*** Begin section ***

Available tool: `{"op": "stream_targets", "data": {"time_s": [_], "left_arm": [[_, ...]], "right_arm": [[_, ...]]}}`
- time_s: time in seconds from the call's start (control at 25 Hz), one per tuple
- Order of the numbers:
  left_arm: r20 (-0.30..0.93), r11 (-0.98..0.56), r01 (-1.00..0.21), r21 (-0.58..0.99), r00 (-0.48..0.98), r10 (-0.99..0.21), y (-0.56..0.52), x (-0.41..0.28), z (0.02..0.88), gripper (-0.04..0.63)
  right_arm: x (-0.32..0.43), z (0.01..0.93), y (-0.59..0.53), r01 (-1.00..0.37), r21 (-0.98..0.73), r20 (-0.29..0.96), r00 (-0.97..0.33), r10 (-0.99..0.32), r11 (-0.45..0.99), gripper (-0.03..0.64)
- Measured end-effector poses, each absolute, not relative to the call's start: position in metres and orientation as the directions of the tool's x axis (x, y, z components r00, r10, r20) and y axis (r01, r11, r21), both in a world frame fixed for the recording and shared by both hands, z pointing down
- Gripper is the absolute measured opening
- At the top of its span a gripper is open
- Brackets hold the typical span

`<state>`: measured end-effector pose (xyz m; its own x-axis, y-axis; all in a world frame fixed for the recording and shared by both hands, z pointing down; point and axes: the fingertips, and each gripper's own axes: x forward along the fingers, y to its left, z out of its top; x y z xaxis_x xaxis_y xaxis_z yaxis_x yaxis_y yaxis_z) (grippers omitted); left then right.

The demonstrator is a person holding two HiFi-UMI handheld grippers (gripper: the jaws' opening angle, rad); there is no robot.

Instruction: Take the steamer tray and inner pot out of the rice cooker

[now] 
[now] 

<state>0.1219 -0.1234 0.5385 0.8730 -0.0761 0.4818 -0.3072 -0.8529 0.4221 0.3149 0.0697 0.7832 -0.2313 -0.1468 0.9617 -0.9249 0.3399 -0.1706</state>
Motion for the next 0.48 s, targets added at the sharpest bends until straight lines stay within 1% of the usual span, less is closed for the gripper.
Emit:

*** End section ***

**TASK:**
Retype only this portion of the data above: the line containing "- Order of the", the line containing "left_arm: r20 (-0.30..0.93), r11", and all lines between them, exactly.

**YOUR RESPONSE:**
- Order of the numbers:
  left_arm: r20 (-0.30..0.93), r11 (-0.98..0.56), r01 (-1.00..0.21), r21 (-0.58..0.99), r00 (-0.48..0.98), r10 (-0.99..0.21), y (-0.56..0.52), x (-0.41..0.28), z (0.02..0.88), gripper (-0.04..0.63)

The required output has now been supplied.